**TO DO:** Within the material below, filter for lines that hold the word "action".

**GIVEN MATERIAL:**
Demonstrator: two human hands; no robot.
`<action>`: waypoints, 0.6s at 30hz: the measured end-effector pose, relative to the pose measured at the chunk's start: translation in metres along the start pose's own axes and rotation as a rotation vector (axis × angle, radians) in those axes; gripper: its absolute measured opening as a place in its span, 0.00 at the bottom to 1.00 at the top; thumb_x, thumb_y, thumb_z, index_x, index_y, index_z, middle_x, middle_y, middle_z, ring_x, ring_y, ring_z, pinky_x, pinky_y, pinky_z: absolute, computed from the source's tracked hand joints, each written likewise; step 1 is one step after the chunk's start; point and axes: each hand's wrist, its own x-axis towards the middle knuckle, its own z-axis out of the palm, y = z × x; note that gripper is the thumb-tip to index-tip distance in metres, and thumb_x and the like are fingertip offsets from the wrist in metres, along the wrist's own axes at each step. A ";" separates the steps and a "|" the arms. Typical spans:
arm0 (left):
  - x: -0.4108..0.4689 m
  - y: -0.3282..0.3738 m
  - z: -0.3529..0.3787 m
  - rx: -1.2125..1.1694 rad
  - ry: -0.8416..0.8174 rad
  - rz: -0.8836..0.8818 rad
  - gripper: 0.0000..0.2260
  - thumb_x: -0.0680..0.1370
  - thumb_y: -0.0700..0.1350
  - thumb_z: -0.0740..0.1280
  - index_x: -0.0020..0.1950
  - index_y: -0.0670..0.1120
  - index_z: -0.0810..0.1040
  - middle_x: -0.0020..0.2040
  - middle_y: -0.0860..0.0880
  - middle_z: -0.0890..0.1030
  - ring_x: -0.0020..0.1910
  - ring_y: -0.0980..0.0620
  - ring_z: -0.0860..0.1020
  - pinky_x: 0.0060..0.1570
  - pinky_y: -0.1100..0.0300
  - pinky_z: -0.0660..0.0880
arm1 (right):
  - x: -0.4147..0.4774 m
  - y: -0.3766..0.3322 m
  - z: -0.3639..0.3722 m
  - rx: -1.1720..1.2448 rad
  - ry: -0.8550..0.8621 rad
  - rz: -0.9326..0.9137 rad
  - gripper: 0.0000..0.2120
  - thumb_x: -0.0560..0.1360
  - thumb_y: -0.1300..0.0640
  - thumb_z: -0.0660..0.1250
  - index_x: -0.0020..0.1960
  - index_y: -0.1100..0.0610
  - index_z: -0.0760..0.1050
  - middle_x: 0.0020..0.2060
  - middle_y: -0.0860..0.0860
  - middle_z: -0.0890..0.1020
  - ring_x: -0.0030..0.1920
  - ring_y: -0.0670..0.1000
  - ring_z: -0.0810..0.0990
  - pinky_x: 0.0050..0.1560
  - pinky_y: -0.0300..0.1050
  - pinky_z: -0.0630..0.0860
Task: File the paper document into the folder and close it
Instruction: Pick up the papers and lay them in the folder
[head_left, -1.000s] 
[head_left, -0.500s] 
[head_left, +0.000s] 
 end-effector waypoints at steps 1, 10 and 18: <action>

**ANSWER BOX:**
`<action>`: waypoints, 0.6s at 30hz: the measured end-effector pose, relative to the pose measured at the chunk's start: translation in metres along the start pose's own axes and rotation as a rotation vector (axis × angle, radians) in those axes; gripper: its absolute measured opening as a place in its span, 0.00 at the bottom to 1.00 at the top; thumb_x, thumb_y, thumb_z, index_x, index_y, index_z, middle_x, middle_y, middle_z, ring_x, ring_y, ring_z, pinky_x, pinky_y, pinky_z: absolute, computed from the source's tracked hand joints, each written likewise; step 1 is one step after the chunk's start; point and axes: each hand's wrist, its own x-axis towards the middle knuckle, its own z-axis out of the palm, y = z × x; note that gripper is the thumb-tip to index-tip distance in metres, and thumb_x and the like are fingertip offsets from the wrist in metres, along the wrist's own axes at each step. A ";" separates the steps and a "|" the arms. Typical spans:
 end-effector waypoints at steps 1, 10 and 18: <action>

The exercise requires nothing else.